In step S516, the first comparator engine 500 may perform match
scoring of the matches identified in step S508. In some
embodiments, the first comparator engine 500 may perform match
scoring by producing a match scoring table. In some embodiments,
the match scoring may include counting, for each trait having
trait-specific reference sequence information in the trait-specific
database catalog 522, the number of words from the sequence
information derived from the sample or isolate that match a word
from the trait-specific reference sequence information for the
trait. In step S517, the first comparator engine 500 may rank the
traits having trait-specific reference sequence information in the
trait-specific database catalog 522 according to the probability
that the trait is contained in the sample or isolate.
[0138] In a non-limiting embodiment, in steps S515-S517, the first
comparator engine 500 may perform the procedures described in
paragraphs 0180-0182 of U.S. Patent Application Publication No.
2012/0004111, which is incorporated by reference herein in its
entirety, with reference to steps S1504 and S1505 of FIG. 15,
except that the matches are to known traits as opposed to known
substances (i.e., species or strains of organisms).

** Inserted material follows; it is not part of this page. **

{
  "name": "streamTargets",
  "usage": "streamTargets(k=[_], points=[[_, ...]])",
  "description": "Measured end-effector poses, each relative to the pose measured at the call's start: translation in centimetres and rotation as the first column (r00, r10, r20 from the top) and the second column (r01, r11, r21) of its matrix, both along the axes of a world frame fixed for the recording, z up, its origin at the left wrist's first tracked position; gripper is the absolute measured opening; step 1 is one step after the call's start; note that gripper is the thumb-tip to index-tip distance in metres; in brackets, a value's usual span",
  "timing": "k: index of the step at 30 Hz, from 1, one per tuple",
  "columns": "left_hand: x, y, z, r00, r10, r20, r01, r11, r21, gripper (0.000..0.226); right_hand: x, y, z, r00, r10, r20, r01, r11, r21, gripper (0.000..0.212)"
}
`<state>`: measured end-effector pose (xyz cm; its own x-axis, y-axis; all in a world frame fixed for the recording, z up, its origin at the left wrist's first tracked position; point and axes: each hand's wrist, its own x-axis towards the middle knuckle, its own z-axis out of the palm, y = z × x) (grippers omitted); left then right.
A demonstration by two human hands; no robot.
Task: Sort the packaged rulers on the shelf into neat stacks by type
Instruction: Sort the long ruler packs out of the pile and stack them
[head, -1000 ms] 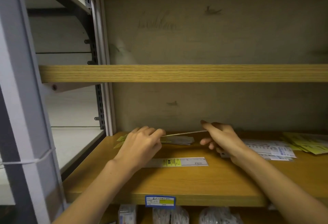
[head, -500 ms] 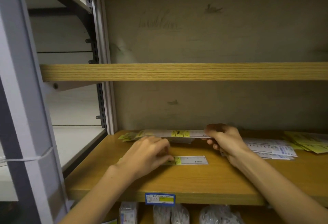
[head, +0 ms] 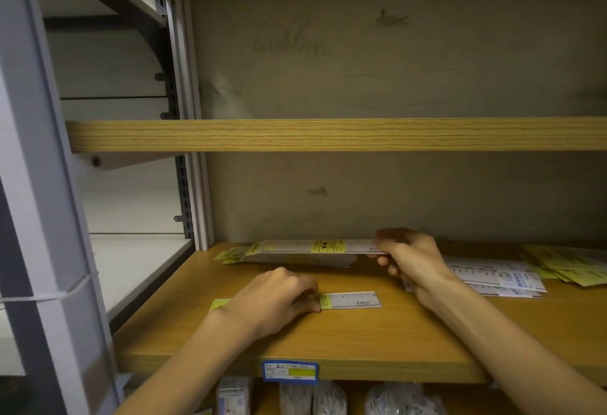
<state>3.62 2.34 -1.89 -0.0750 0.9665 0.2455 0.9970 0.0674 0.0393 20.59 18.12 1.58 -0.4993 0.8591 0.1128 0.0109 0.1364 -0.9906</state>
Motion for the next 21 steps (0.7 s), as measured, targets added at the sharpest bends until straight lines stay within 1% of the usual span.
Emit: streamTargets(k=[3, 6, 9, 12, 16, 19, 21], points=[[0.4, -0.2, 0.0, 0.995, -0.003, -0.095, 0.004, 1.0, 0.014, 0.031, -0.1, 0.5, 0.0, 1.0, -0.018, -0.017, 0.018, 1.0, -0.007, 0.024], [0.7, -0.2, 0.2, 0.991, -0.026, -0.128, 0.031, 0.999, 0.044, 0.03, -0.2, 0.7, 0.0, 0.999, -0.018, -0.04, 0.017, 1.0, -0.02, 0.023], [0.6, -0.4, 0.3, 0.991, -0.034, -0.126, 0.045, 0.996, 0.083, 0.028, -0.4, 1.0, 0.0, 0.999, -0.021, -0.046, 0.02, 0.999, -0.035, 0.024], [0.3, -0.6, 0.1, 0.986, -0.036, -0.163, 0.064, 0.983, 0.17, 0.028, -0.7, 1.4, -0.1, 0.998, -0.039, -0.041, 0.037, 0.998, -0.058, 0.025], [0.0, -1.1, 0.0, 0.978, -0.024, -0.207, 0.079, 0.961, 0.265, 0.027, -1.5, 1.9, -0.4, 0.995, -0.069, -0.075, 0.063, 0.996, -0.069, 0.021], [-0.4, -1.2, 0.0, 0.962, -0.012, -0.272, 0.093, 0.953, 0.287, 0.023, -2.6, 2.3, -0.5, 0.992, -0.082, -0.093, 0.072, 0.992, -0.106, 0.024], [-0.9, -1.2, -0.2, 0.961, -0.005, -0.277, 0.095, 0.945, 0.312, 0.025, -3.5, 2.5, -0.6, 0.993, -0.085, -0.083, 0.075, 0.99, -0.122, 0.027]])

[0139] In step S518, the first comparator engine 500 may compare a
probability that traits having trait-specific reference sequence
information in the trait-specific database catalog 522 are in the
sample or isolate to a threshold. In some embodiments, if the
probability is below the threshold, the first comparator engine 500
may reject the trait. In some embodiments, if the probability is
above the threshold, the first comparator engine 500 may accept the
trait as contained in the sample or isolate. In one embodiment, if
the probability is near the threshold, the first comparator engine
500 may determine that results are inconclusive as to whether the
trait is in the sample or isolate.
[0140] In some embodiments, the first comparator engine 500 may
include a confirming step S519. In step S519, the first comparator
engine 500 may optionally confirm or reject the accepted traits
using alternative algorithms. In one embodiment, the confirming
step S512 produces an identification result with confidence or
probability values for the identification. In some embodiments, the
confirming step S519 may additionally or alternatively query a
signature database catalog of signature sequences (e.g., nucleic
acid signature sequences or genomes). In some embodiments, the
confirming step S519 may be optional or may not be included in the
first comparator engine 500.
[0141] In some embodiments, the first comparator engine 500 may
perform assembly-free and alignment-free data analysis based on raw
reads from DNA sequencers and may build word libraries from
reference sequence information in reference genome databases and/or
trait-specific database catalogs. In various embodiments, the first
comparator engine 500 may be a web-based application tool and may
have several password protections. In some embodiments, the first
comparator engine 500 may be integrated into a CLC genomics
workbench, may manage user accounts with different level of rights,
may support fasta, fatsq, and qseq input format, may uploads data
files via web browsers and ftp, and/or may allow users to create
and update reference databases. In some embodiments, the first
comparator engine 500 may allow users to submit multiple jobs, may
have proprietary algorithms to process data and create matching
scores, may show list of processed experiments, may display ranking
scores of genomes identified in the uploaded data file, and/or
allow user to sort and filter ranking scores.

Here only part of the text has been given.